Exercise objective
Write out the line with "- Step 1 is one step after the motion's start" and each line after it to the end of the material, exactly as they appear and with nothing else.

──────

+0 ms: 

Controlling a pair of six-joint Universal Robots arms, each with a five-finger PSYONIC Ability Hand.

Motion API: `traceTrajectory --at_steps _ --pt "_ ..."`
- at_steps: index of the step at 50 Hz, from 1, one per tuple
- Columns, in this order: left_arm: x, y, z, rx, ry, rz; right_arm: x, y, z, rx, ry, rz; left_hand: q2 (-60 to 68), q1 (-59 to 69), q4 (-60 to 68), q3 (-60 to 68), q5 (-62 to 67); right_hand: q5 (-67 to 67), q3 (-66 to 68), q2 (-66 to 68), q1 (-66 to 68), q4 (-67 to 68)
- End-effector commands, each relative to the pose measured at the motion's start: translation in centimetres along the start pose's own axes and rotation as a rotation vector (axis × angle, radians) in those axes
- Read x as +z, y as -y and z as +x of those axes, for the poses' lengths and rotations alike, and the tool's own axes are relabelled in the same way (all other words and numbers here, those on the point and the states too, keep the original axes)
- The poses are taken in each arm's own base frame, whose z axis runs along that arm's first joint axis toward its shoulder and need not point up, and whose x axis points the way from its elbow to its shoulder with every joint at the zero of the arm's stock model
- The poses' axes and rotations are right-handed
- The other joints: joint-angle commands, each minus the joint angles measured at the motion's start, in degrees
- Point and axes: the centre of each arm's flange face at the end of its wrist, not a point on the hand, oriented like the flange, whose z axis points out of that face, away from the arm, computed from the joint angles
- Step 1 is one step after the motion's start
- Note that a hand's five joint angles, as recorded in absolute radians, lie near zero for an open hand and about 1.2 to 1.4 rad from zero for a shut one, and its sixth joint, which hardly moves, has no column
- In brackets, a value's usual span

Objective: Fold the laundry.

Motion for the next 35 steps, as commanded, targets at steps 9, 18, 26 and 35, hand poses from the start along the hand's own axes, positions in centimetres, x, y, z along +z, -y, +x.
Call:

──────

Response to this task
- Step 1 is one step after the motion's start
- Note that a hand's five joint angles, as recorded in absolute radians, lie near zero for an open hand and about 1.2 to 1.4 rad from zero for a shut one, and its sixth joint, which hardly moves, has no column
- In brackets, a value's usual span

Objective: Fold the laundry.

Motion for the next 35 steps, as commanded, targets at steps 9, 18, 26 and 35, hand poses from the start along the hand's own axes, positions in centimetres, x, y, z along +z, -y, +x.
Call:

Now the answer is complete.